**Activity**
Your answer should be a single number: the count of lines in the material below that hold "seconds".

**Material provided**

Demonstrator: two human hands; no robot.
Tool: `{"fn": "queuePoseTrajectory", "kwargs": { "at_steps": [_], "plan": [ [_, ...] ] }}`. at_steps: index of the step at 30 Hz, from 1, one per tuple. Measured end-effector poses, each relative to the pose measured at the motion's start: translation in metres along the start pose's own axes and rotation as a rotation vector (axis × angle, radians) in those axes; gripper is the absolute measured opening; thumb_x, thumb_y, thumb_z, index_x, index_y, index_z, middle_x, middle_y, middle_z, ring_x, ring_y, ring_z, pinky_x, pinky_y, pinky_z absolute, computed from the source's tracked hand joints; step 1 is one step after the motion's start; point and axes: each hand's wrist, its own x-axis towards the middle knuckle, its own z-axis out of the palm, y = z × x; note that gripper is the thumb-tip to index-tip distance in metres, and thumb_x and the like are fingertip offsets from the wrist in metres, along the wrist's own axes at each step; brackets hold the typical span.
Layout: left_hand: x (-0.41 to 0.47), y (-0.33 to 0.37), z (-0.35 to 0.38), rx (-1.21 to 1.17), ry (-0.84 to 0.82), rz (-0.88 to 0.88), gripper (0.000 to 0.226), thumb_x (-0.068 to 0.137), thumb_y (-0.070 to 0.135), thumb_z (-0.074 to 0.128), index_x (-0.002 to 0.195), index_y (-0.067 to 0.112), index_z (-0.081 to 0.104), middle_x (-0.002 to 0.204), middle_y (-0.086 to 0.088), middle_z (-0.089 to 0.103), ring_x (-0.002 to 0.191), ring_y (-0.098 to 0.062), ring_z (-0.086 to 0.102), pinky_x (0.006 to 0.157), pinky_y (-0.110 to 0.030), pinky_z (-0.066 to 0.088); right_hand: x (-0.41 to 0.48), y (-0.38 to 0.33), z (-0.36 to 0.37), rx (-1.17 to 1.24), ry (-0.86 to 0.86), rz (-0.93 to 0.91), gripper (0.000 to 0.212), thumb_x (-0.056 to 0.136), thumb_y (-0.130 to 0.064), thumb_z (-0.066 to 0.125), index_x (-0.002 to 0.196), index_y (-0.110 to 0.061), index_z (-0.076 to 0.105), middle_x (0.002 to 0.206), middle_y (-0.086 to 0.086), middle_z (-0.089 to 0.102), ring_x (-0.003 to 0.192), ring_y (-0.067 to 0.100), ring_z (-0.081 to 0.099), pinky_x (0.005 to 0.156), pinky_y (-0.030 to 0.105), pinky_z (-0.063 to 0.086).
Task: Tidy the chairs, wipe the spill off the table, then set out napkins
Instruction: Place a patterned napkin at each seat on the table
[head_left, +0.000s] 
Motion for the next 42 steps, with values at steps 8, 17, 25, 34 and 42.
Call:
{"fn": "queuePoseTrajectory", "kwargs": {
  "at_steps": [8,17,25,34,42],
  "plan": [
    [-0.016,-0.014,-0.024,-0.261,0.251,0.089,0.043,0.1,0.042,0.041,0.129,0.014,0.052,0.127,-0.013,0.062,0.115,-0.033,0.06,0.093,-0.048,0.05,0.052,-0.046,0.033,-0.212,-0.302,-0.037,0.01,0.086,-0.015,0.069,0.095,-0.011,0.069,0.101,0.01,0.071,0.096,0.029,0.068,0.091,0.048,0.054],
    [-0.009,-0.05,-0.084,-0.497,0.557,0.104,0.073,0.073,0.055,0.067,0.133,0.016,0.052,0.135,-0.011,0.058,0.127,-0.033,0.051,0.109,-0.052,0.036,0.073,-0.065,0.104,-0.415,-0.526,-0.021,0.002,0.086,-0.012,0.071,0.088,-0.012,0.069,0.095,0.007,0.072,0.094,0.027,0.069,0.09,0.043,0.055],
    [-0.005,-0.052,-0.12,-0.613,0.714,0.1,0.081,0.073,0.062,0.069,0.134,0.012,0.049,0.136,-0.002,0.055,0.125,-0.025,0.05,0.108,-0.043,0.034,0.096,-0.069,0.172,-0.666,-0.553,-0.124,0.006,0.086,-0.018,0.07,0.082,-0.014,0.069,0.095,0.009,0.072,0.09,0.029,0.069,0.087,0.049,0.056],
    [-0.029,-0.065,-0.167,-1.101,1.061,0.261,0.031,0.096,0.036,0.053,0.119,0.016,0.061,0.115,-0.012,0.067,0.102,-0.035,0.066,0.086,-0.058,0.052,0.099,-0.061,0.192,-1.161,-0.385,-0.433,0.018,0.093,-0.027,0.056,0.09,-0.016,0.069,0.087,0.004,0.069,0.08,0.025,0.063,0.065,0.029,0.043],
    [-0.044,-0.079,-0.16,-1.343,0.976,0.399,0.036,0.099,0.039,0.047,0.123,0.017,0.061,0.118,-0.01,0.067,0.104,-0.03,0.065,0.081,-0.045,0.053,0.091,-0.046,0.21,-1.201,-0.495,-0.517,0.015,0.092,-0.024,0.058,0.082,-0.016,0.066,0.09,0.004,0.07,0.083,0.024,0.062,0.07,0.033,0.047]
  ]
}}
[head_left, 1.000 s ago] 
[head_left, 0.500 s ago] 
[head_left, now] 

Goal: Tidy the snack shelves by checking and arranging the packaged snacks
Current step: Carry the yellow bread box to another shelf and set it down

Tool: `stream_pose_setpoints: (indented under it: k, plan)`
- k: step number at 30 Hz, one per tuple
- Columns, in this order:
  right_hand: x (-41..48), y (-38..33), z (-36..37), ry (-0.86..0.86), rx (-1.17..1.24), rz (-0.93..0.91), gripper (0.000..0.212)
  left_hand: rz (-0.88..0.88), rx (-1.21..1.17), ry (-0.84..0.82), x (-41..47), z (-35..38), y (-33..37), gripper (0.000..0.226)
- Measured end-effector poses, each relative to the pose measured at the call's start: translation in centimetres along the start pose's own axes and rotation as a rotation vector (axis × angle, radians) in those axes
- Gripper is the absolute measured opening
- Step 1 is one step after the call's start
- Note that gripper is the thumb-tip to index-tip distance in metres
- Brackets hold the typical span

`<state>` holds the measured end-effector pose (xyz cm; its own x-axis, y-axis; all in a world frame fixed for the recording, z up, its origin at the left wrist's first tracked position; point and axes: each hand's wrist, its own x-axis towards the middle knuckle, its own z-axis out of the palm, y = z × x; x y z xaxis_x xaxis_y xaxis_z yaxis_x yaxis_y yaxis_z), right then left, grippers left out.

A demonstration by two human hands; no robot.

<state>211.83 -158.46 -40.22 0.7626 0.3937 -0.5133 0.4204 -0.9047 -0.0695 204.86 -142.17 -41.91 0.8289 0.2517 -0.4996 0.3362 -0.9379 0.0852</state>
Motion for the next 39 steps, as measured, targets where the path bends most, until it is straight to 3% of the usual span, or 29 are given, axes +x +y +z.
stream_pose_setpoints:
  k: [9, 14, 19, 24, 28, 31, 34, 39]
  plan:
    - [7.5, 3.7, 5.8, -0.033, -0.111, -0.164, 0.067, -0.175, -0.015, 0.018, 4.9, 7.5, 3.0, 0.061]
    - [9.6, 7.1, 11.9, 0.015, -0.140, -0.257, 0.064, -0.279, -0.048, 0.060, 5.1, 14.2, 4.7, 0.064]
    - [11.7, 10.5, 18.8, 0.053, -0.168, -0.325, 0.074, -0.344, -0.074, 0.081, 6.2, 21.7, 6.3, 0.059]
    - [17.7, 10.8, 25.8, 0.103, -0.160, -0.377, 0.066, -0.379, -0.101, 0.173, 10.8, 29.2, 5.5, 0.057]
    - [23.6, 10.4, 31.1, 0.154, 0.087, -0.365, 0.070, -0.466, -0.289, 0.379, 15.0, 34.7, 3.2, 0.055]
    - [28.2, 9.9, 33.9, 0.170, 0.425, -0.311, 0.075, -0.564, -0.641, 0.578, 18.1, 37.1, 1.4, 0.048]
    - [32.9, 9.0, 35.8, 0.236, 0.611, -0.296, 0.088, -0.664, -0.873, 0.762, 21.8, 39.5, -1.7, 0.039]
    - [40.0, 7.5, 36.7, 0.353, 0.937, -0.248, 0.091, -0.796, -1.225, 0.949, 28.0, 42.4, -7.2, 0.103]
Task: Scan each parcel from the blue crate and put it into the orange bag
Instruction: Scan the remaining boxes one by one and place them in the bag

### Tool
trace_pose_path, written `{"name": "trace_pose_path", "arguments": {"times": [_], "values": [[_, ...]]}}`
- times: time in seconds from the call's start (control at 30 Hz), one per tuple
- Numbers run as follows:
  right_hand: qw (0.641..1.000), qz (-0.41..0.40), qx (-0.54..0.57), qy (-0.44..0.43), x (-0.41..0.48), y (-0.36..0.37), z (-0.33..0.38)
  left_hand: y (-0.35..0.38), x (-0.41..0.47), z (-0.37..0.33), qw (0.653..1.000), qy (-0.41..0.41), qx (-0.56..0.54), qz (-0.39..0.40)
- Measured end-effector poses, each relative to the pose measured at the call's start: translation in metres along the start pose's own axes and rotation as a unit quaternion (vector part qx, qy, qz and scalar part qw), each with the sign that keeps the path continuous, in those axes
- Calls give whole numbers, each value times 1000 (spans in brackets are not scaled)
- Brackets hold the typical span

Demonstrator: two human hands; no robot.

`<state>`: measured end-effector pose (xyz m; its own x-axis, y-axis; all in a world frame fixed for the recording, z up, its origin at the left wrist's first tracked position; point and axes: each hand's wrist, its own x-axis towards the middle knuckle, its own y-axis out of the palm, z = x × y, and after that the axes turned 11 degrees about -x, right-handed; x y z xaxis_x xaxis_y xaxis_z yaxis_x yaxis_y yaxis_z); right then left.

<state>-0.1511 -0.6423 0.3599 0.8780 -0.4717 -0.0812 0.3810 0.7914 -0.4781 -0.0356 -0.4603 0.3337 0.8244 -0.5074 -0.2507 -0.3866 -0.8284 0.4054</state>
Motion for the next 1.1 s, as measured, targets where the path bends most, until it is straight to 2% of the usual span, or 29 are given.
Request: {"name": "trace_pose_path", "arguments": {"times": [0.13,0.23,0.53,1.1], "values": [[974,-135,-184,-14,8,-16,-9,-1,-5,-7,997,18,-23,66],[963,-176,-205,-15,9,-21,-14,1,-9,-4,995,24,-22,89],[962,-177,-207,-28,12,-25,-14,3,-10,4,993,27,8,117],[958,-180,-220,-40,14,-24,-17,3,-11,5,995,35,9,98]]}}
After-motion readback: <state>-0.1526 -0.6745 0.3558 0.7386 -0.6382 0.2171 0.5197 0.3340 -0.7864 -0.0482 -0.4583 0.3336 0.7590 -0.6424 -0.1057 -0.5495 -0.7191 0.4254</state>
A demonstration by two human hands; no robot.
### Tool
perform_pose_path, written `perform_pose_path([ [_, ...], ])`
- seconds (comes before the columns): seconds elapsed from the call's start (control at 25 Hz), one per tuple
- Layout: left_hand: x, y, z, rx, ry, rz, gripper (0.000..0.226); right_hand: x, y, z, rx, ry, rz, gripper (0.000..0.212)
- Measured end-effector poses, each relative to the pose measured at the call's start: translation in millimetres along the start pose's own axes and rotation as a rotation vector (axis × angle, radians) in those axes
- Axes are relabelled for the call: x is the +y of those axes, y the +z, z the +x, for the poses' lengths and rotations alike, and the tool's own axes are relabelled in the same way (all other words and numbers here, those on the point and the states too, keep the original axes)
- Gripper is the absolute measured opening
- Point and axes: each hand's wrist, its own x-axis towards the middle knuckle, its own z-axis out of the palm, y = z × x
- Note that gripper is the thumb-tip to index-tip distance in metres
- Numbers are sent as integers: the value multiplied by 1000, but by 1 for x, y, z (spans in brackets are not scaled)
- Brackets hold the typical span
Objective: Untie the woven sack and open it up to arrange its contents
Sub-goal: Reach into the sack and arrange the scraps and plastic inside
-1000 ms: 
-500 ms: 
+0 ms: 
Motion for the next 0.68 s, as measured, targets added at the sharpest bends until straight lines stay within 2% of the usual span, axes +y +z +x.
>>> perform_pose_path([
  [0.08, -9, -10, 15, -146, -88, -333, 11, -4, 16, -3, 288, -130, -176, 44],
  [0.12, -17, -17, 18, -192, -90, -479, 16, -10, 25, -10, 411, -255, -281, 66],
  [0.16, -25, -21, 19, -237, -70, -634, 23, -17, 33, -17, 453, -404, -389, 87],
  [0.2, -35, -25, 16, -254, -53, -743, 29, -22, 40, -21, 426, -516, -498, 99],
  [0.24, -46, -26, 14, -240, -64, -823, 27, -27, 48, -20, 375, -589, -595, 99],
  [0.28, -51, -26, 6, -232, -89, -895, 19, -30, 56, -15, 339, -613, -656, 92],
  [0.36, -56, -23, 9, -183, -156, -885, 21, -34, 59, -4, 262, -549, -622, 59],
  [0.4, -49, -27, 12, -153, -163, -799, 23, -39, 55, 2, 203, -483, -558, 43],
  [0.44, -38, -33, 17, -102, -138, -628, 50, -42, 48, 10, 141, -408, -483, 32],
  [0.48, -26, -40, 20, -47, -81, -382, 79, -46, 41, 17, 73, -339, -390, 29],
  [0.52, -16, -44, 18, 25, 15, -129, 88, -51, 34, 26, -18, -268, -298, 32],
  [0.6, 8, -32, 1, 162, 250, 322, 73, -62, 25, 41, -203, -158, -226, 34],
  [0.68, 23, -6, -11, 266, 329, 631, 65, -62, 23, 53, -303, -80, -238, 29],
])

**Problem solution**
2